More than a year and a half after lawyers for Marine Pvt. Lindsey Scott appealed his conviction for the rape, kidnaping, sodomy and attempted murder of a Quantico woman, no decision has been issued by the military court responsible for the case, and there are signs the judges may be sharply divided.
Scott, who is black, is serving a sentence of 30 years at hard labor for the attack against a white woman at the Quantico Marine Corps base in April 1983.
The case, which hinged primarily on circumstantial evidence, attracted national attention from civil rights groups, including the NAACP and the Southern Christian Leadership Conference.
These groups charged that Scott was victimized because of his race and because military authorities wanted a speedy resolution of the case.
At a hearing on the case at Quantico in January, a witness testified for the first time that Scott, a 29-year-old husband and father whose record was unmarred before the court martial, had been at a department store miles from where the victim was abducted.
Since July, the case has been before the a three-judge panel of the Navy-Marine Corps Court of Military Review, which may uphold or reverse the conviction, authorize a retrial or reduce Scott's sentence.
The case, by all accounts, is complex; more than 2,000 pages of transcripts, briefs and other documents comprise the record before the panel, with frequently tangled and contradictory facts.
There have been several indications that the court is having a difficult time deciding it.
In mid-November, a spokesman for the court said a decision would be handed down "any day now." After repeated inquiries, the spokesman assured a reporter that the decision would "definitely" be issued before the end of November. No decision was issued.
On Friday, the senior member of the three-judge panel, Navy Capt. John W. Kercheval II, said that two or three rough drafts of the final decision had been circulated among the judges and it was once again with the typist.
Kercheval said he expected a decision to be issued by Jan. 15. Then, reconsidering, he revised the time frame to the end of January.
"I honestly don't know if the three judges are going to stay in their current positions" on the case, Kercheval said in an interview. "This is one of the most difficult cases I've been involved in."

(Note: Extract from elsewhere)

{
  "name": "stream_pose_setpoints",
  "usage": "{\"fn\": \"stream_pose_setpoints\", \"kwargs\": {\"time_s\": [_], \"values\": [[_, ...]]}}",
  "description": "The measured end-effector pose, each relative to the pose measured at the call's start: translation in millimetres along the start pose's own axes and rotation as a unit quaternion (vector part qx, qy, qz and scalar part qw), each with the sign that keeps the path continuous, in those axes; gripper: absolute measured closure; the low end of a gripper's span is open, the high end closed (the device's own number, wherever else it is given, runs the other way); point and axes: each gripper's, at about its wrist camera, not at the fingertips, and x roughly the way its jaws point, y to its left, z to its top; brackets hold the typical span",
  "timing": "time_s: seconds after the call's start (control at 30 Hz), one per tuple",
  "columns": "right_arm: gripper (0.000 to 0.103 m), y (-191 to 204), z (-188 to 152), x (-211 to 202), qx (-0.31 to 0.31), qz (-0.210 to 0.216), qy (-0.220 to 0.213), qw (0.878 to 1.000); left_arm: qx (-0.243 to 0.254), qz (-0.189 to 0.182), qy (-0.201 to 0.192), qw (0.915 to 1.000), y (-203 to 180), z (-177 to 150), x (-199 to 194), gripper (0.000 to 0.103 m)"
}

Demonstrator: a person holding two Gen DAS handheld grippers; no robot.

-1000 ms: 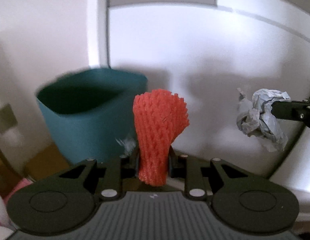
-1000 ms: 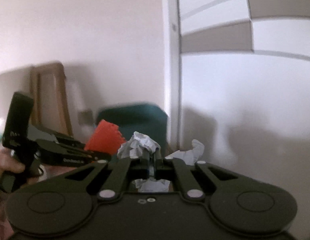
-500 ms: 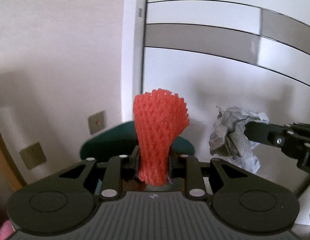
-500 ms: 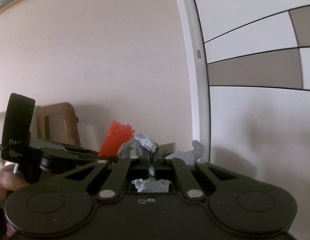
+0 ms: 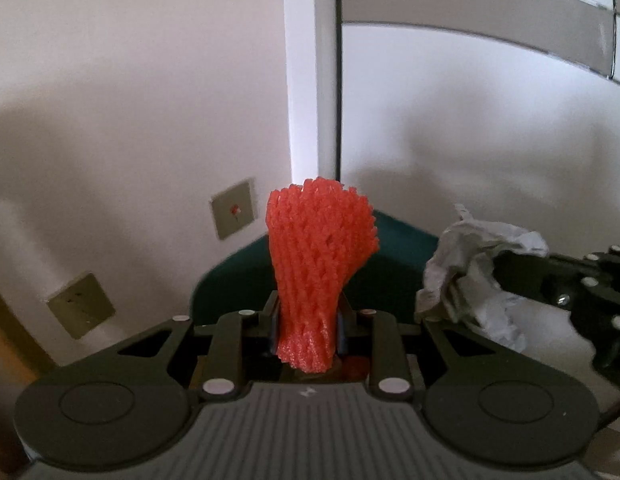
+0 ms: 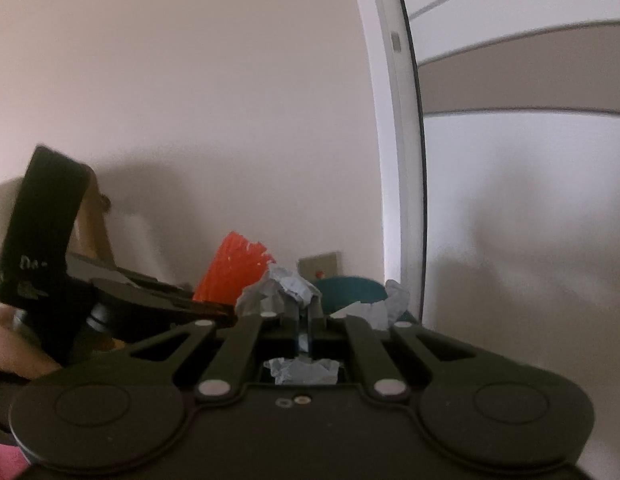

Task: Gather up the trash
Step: 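Lift both held items up over the green trash bin, then open the left tool over the bin while the right tool releases the grey paper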

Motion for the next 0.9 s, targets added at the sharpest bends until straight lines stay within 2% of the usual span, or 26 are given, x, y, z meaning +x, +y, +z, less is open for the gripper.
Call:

Scott's civilian attorney, John Leino, said Scott, who is incarcerated at Fort Leavenworth, Kan., had recently been on a hunger strike to protest the delay in the appeal of his case. Scott lost 60 pounds, according to Leino.
Leino said he hoped the military court's deliberations would produce a "well-considered and correct opinion."
He acknowledged that the rumors in November of an imminent decision had left him "frustrated and depressed."
Navy Lt. Cmdr. John Holt, the government's appellate prosecutor, declined to comment on the reasons for the lengthy deliberations.
One local civil rights activist upbraided the court for its handling of the appeal, however.
"You've got an innocent Marine sitting behind bars waiting for these idiots to make a decision," said Lori Jackson, a Prince William County woman who monitored the Scott case. She said a retrial in the case is "inevitable," adding: "They're doing everything they can possibly do to delay it."
Jackson said she is trying to arrange for a skywriter to emblazon "Remember Lindsey Scott" in the air above the Washington Navy Yard, where the court of military review sits.
Among the main issues the three-judge panel is considering, according to Kercheval, is whether Scott was effectively represented at his October 1983 court-martial by Ervan E. Kuhnke Jr., a Dumfries attorney.
Scott testified at a hearing in January that he chose Kuhnke out of an advertisement in the local Yellow Pages, and witnesses for Scott said they were not interviewed before being placed on the stand to testify in the court-martial.
The judicial panel may also weigh the credibility of one key witness, Cynthia Ausby, a former department store guard, who testified at the January hearing that Scott was miles from the scene of the crime when it occurred.
That testimony represented a shift in Ausby's story from the original court-martial, when she said she remembered seeing Scott but was unsure of the date.
Ausby said she was unprepared for her original testimony and had not checked records that would have established the date she remembered seeing Scott at a Zayre department store in Woodbridge.
Prosecutors acknowledged in January that Ausby's testimony was damaging to their case and vowed to challenge the seeming conflict in her version of events if there is a retrial.